Chip Kell

Profile
- Position: Center, guard

Personal information
- Born: March 10, 1949 Atlanta, Georgia, U.S.
- Died: May 25, 2024 (aged 75) Dalton, Georgia, U.S.
- Height: 6 ft 0 in (1.83 m)
- Weight: 240 lb (109 kg)

Career information
- College: Tennessee
- NFL draft: 1971: 17th round, 429th overall pick

Career history
- 1971–1972: Edmonton Eskimos

Awards and highlights
- Unanimous All-American (1970); Consensus All-American (1969); 2× Jacobs Blocking Trophy (1969, 1970); 3× First-team All-SEC (1968, 1969, 1970); Tennessee Sports Hall of Fame;
- College Football Hall of Fame (Class of 2006)

= Chip Kell =

American football player (1949–2024)

Curtis Cliff "Chip" Kell (March 10, 1949 – May 25, 2024) was an American professional football player who was a center in the Canadian Football League (CFL). He played college football and participated in track and field for the Tennessee Volunteers. Kell was elected to the College Football Hall of Fame in 2006.

== High school ==
Kell attended Avondale High School. In 1966, Kell set the Georgia All Classifications record for Avondale High School in the shot put, at a distance of 66' 7", which is a record that stood for 50 years until broken in 2016 by Isaiah Rogers of Campbell High School.

== College career ==
Kell was a three-time All-SEC and two-time consensus All-American performer at the University of Tennessee.
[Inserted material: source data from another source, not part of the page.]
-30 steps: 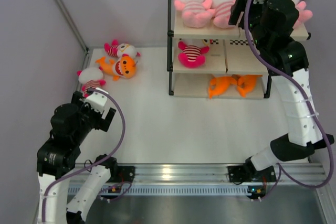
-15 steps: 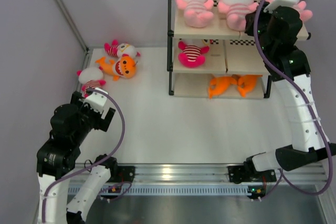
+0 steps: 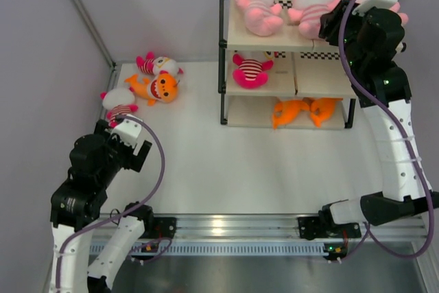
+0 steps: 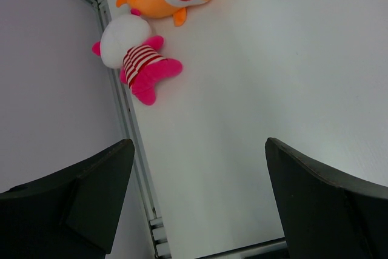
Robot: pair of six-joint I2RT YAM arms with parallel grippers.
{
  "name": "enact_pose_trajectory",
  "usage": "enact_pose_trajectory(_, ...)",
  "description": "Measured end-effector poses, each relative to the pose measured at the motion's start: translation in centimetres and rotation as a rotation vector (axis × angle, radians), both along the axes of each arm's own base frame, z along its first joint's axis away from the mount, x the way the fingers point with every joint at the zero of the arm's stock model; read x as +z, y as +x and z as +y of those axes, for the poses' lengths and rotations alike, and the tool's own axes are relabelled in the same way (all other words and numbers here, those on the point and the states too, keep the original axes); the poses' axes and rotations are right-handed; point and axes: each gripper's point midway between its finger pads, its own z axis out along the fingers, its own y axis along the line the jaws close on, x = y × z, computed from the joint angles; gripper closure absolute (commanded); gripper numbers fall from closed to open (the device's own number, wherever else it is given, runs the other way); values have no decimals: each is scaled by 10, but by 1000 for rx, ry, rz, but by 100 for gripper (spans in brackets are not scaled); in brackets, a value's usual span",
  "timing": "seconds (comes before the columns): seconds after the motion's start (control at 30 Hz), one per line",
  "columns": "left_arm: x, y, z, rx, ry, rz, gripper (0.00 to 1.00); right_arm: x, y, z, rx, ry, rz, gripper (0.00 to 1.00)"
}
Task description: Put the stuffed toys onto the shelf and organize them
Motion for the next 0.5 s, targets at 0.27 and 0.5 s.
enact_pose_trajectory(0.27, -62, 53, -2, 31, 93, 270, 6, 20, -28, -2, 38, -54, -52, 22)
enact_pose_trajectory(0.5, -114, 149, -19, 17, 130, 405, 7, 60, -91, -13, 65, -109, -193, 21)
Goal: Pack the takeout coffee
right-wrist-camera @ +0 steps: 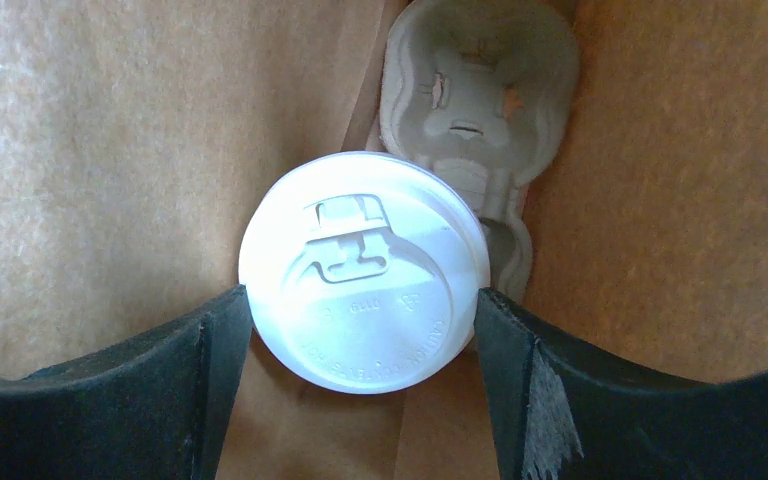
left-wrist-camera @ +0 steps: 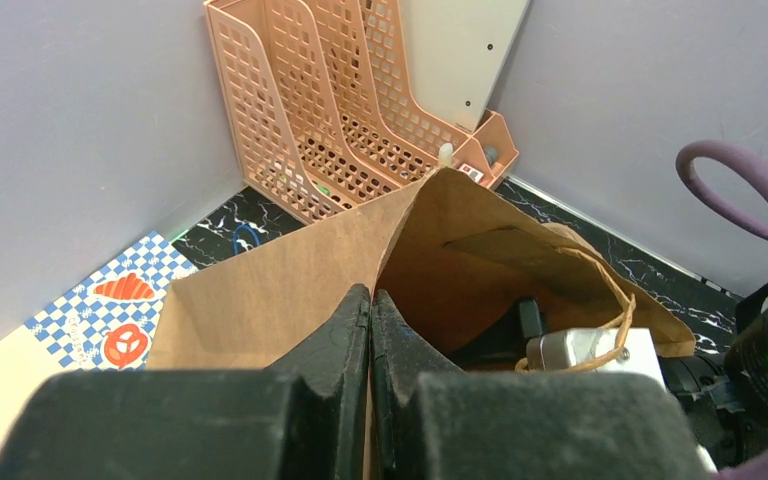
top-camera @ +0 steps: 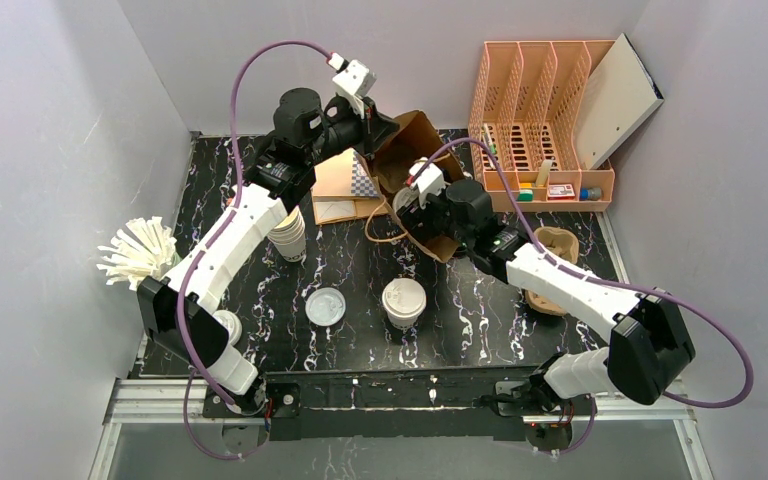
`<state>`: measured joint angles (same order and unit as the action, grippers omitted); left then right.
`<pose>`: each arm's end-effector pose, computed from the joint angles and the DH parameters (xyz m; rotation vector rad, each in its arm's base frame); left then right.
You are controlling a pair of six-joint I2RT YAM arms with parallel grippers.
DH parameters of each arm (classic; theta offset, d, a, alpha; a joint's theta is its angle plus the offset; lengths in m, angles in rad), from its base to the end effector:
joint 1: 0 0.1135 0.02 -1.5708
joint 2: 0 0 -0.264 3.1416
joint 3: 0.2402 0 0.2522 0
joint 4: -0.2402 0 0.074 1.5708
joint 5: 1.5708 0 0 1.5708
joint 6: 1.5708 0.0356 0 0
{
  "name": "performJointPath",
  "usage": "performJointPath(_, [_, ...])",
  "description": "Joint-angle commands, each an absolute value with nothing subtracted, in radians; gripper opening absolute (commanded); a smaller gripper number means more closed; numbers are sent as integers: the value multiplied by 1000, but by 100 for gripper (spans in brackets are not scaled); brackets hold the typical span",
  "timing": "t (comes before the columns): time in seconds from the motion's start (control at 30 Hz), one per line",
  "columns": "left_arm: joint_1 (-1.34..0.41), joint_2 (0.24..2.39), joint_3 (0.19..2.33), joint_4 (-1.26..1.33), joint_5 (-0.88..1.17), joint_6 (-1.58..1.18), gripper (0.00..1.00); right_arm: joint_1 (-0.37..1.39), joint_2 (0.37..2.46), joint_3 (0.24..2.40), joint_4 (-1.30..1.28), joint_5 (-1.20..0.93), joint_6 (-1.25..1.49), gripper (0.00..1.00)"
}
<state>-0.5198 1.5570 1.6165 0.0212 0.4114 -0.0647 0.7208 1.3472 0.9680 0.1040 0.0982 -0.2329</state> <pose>0.3085 -0.1930 0.4605 0.6727 1.3925 -0.7725 0.2401 0.2063 0.3062 -0.7883 1.6758 0.2500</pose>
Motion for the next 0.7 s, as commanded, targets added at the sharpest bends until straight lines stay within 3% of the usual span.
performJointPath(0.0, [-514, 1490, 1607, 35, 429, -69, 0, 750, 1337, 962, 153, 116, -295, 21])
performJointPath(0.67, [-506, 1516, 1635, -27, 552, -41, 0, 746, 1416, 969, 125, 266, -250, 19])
He helped lead the Volunteers to an SEC Championship in 1969. During Kell's time in Knoxville, Tennessee was undefeated at Shields–Watkins Field. In 2006, Kell was inducted into the College Football Hall of Fame, making him the 20th Tennessee player to be inducted. Kell also won three SEC titles in the shot put for Tennessee.

== Professional career ==
Kell was drafted in the 17th round of the 1971 NFL draft by the San Diego Chargers with the 429th overall pick. He played for the Edmonton Eskimos of the CFL in 1971 and 1972.

== Death ==
Kell died from pneumonia in Dalton, Georgia, on May 25, 2024, at the age of 75.